== Provided data ==
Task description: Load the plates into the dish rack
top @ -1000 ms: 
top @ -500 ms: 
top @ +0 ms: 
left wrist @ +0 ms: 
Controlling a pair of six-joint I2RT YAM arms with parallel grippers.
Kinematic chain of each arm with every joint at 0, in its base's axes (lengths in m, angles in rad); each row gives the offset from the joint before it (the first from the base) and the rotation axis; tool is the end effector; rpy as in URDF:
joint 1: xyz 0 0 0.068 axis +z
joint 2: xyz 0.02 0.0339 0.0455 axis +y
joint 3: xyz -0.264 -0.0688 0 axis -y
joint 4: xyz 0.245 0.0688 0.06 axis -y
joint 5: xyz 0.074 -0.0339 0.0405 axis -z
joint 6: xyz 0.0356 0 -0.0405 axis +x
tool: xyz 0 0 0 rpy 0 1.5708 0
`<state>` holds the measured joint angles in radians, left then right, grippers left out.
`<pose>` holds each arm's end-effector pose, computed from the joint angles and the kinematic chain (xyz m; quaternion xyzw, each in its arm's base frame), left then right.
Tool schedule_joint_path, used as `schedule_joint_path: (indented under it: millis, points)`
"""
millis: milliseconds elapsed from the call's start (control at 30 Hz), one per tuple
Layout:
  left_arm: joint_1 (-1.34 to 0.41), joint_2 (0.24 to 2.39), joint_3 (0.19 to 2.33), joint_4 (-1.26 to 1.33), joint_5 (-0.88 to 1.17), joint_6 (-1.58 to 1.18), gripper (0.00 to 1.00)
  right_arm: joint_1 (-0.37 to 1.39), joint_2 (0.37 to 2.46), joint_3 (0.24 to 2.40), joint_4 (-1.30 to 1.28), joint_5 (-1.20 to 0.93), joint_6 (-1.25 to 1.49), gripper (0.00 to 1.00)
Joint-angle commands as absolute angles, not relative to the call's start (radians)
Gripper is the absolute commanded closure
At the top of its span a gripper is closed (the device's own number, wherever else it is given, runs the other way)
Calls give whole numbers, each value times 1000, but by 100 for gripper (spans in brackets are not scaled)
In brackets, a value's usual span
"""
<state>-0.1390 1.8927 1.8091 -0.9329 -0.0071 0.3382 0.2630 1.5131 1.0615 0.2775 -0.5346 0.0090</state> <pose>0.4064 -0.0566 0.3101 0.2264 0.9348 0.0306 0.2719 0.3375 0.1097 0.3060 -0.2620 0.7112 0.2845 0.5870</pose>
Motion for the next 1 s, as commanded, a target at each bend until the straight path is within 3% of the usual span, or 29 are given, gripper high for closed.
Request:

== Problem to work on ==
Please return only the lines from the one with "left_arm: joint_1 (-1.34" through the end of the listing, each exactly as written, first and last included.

== Output of the exercise ==
  left_arm: joint_1 (-1.34 to 0.41), joint_2 (0.24 to 2.39), joint_3 (0.19 to 2.33), joint_4 (-1.26 to 1.33), joint_5 (-0.88 to 1.17), joint_6 (-1.58 to 1.18), gripper (0.00 to 1.00)
  right_arm: joint_1 (-0.37 to 1.39), joint_2 (0.37 to 2.46), joint_3 (0.24 to 2.40), joint_4 (-1.30 to 1.28), joint_5 (-1.20 to 0.93), joint_6 (-1.25 to 1.49), gripper (0.00 to 1.00)
Joint-angle commands as absolute angles, not relative to the call's start (radians)
Gripper is the absolute commanded closure
At the top of its span a gripper is closed (the device's own number, wherever else it is given, runs the other way)
Calls give whole numbers, each value times 1000, but by 100 for gripper (spans in brackets are not scaled)
In brackets, a value's usual span
"""
<state>-0.1390 1.8927 1.8091 -0.9329 -0.0071 0.3382 0.2630 1.5131 1.0615 0.2775 -0.5346 0.0090</state> <pose>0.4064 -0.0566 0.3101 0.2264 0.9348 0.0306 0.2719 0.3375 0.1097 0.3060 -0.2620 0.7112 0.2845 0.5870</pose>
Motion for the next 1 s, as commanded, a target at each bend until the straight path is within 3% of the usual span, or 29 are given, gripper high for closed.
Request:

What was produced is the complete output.